Iraqi government holds on to Beija refinery as fighting enters 3rd day
IRAQI soldiers and helicopter gunships battled Sunni militants for a third day yesterday for control of Iraq’s largest oil refinery, the loss of which would be a devastating symbol of the Baghdad government’s powerlessness in the face of a determined insurgency hostile to the West.
The two sides held different parts of the sprawling Beiji facility, which extends over several square kilometers of desert and accounts for just over a quarter of the country’s entire refining capacity.
The militants, led by the al-Qaida-inspired Islamic State of Iraq and the Levant, clearly hope to get millions of dollars in revenue from operating the refinery — as they did for a while after seizing oilfields in neighboring Syria. More broadly, however, capturing the facility could weaken Prime Minister Nouri al-Maliki’s hold on power by calling into question his ability to stop the militants’ advance.
In the strongest sign yet of doubts in the United States about Iraq’s stability, the Obama administration is weighing up whether to press the Shiite prime minister to step down in a last-ditch effort to prevent Sunnis starting a civil war.
President Obama was set to discuss options for responding to the crumbling security situation with his national security team yesterday.
The fighting at Beiji, about 250km north of Baghdad, comes as Iraq has asked the US for airstrikes targeting the militants.
Obama has not ruled out the possibility of such strikes, but the action is unlikely to happen soon because intelligence agencies have been unable to identify clear targets on the ground, officials said.
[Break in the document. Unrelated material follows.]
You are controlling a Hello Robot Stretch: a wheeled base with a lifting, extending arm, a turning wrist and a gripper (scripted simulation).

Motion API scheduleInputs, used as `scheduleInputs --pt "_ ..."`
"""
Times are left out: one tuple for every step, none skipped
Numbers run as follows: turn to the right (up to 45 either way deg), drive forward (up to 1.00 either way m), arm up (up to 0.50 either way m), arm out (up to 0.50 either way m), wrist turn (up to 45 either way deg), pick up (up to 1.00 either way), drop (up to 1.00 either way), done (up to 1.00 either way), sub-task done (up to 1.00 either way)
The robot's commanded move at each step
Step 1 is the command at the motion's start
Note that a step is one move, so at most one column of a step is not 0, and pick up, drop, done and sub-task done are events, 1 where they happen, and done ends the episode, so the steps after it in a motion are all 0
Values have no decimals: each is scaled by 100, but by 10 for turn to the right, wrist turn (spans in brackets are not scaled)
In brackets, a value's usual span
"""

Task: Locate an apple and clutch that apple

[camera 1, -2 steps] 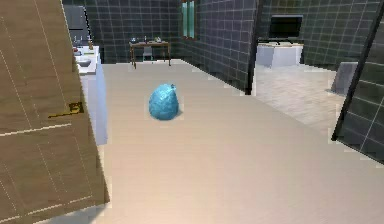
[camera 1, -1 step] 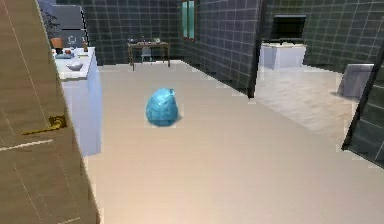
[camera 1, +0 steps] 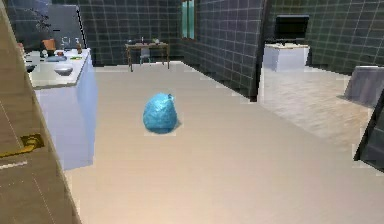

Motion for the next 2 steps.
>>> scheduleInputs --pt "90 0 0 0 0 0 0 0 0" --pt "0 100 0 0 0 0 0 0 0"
One of the militants laying siege to the refinery confirmed that it remained in government hands, saying helicopter gunships slowed the insurgents’ advance. He identified himself only by his alias, Abu Anas, but there was no way to verify his identity or location.
A top Iraqi security official also said the government still held the facility but that its workers had been evacuated.
The army officer in charge of protecting the refinery, Colonel Ali al-Qureishi, told state-run Iraqiya television that the facility remained under his control. He said forces had killed nearly 100 militants since Tuesday.
Photographs taken yesterday showed the charred remains of army vehicles sitting by a road that runs past the facility. They also showed US-made Humvees captured by the militants flying the black jihdish banners and heavily armed militants manning a checkpoint.
Gasoline produced at the refinery largely goes to northern Iraq and its closure has caused a shortage in the region.
The assault also has hit global gas prices, as the US national average price reached US$3.68 per gallon, its highest for this time of year since 2008.
Meanwhile, the bullet-riddled bodies of four handcuffed men, presumably Sunnis, were discovered yesterday in the Shiite Baghdad district of Abu Dashir, officials said.
Also, a roadside bomb hit a police patrol on a highway in the east of the city, killing two police officers, while a car bomb exploded at a parking lot in Baghdad’s southeastern Shiite neighborhood of New Baghdad, killing three people and wounding seven, the officials said.